En fait, je ne me pardonnais pas l'échec cuisant de l'aire d'autoroute. Il était facile de m'arrêter et tout indiquait que c'était un de ces bons moments pour infléchir sa vie. J'aurais pu, par exemple, vérifier l'exacte fraîcheur sur la peau de cet homme au profil ciselé puis commencer un nouveau récit. j'ai accéléré et c'est alors que j'ai failli. Je l'ai su instantanément. Je n'ai d'ailleurs pas regardé dans le rétroviseur, en tout cas pas vraiment, car je savais que la scène pouvait disparaître.

Depuis, dans cette grande ville aimée, j'explore encore ma solitude. Je croise au milieu de la nuit une jeunesse bigarrée, désœuvrée, potentiellement agressive à ce que l'on en dit, mais je n'ai jamais vérifié. Je fais avec elle l'expérience renouvelée de la transparence et de l'effacement. Il ne s'agit pas d'un signe des temps, mais un signal de mon temps, qui est un temps passé de temps en temps confronté au présent.

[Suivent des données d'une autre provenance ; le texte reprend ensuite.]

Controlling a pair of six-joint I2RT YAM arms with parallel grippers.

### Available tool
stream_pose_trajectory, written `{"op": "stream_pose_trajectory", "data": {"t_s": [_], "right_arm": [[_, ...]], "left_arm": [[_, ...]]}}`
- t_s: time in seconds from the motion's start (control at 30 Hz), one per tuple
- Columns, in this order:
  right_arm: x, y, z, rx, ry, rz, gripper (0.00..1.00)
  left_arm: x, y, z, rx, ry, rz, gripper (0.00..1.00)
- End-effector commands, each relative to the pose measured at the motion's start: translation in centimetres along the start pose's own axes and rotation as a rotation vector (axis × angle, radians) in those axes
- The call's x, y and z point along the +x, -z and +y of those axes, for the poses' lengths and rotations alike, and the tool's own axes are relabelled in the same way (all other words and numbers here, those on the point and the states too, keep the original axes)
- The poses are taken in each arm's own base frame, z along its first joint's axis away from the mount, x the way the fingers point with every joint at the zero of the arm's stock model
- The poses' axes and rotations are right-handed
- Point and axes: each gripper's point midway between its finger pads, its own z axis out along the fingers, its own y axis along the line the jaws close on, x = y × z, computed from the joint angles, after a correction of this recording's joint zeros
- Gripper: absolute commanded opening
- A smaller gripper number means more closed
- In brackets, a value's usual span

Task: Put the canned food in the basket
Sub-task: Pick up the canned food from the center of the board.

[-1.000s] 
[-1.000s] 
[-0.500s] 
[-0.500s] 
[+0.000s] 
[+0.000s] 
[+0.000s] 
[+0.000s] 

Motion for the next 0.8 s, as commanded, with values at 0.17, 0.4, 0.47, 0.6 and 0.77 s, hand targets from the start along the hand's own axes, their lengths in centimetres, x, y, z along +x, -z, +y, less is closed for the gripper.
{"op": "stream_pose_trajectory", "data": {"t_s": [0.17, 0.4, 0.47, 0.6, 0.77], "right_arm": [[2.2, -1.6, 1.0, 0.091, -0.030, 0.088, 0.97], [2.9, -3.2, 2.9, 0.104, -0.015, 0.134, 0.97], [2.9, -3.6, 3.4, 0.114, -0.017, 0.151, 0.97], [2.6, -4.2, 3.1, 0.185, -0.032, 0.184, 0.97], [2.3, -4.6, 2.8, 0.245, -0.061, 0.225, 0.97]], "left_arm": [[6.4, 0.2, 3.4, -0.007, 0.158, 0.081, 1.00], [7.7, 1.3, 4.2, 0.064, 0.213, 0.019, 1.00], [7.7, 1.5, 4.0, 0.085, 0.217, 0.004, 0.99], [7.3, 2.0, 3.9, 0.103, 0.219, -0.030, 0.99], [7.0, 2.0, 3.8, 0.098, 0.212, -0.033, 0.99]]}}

Depuis que je ne l'avais pas rencontré - cette phrase est bien étrange - je ne savais plus que faire pour le reste de mon temps. Il me semblait que je faisais en permanence semblant de jouer la vie et que je flottais entre fiction et réalité sans autre ambition que d'aller tout droit dans ce Paris qui s'offre sans fin à toutes les errances. Je m'étais aussi donné l'objectif de penser le printemps et de réfléchir à l'usage que je pourrais faire de ce printemps-là, dans cette absence. Il s'agit de la saison des sentiments et du plaisir mais, me concernant, la question des sentiments ou du plaisir me semblait une question d'un autre ordre, qui demandait un peu d'amour.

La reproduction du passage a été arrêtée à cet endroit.